_EXERCISE PROMPT_: Search the entries below for "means" and copy each matching line.

BEGIN RECORDED DATA

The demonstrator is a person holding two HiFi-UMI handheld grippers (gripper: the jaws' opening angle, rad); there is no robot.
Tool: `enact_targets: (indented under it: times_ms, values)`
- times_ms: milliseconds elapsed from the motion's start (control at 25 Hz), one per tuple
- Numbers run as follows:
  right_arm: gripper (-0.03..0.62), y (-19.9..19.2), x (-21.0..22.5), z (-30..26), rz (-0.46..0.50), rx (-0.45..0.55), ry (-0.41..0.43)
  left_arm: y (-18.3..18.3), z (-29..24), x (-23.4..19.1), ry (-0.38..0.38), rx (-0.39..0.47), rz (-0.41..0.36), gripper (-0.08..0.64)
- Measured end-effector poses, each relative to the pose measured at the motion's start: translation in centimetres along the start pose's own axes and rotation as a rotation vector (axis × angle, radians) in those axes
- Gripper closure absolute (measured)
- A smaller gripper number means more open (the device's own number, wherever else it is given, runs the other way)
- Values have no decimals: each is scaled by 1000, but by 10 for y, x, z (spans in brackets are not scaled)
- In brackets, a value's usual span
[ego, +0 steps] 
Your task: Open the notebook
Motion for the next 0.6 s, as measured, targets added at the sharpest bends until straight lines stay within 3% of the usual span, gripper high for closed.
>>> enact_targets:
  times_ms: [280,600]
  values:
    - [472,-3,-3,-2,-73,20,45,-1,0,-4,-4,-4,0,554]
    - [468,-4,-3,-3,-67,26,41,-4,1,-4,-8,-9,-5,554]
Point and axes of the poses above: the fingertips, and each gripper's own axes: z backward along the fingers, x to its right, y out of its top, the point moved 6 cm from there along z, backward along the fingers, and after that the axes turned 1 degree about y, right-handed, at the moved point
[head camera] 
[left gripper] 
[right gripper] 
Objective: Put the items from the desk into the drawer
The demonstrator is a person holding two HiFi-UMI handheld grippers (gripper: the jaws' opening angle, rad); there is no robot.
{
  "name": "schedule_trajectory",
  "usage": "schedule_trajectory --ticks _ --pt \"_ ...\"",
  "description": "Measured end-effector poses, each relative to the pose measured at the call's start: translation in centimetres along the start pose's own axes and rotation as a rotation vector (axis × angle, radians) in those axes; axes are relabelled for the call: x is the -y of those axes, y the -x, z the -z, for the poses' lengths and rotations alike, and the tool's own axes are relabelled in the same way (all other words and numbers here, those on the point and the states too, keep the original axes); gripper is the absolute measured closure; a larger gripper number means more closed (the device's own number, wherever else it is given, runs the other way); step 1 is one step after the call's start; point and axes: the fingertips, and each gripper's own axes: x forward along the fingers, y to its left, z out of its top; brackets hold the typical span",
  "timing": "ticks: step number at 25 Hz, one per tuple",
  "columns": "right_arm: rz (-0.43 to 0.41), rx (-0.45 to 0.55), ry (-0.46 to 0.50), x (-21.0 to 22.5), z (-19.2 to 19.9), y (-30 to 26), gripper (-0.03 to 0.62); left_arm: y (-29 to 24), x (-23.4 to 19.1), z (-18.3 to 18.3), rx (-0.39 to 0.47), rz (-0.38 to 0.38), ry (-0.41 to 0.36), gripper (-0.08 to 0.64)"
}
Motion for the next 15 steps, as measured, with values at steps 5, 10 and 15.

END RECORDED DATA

_WORKED SOLUTION_:
- A smaller gripper number means more open (the device's own number, wherever else it is given, runs the other way)
  "description": "Measured end-effector poses, each relative to the pose measured at the call's start: translation in centimetres along the start pose's own axes and rotation as a rotation vector (axis × angle, radians) in those axes; axes are relabelled for the call: x is the -y of those axes, y the -x, z the -z, for the poses' lengths and rotations alike, and the tool's own axes are relabelled in the same way (all other words and numbers here, those on the point and the states too, keep the original axes); gripper is the absolute measured closure; a larger gripper number means more closed (the device's own number, wherever else it is given, runs the other way); step 1 is one step after the call's start; point and axes: the fingertips, and each gripper's own axes: x forward along the fingers, y to its left, z out of its top; brackets hold the typical span",

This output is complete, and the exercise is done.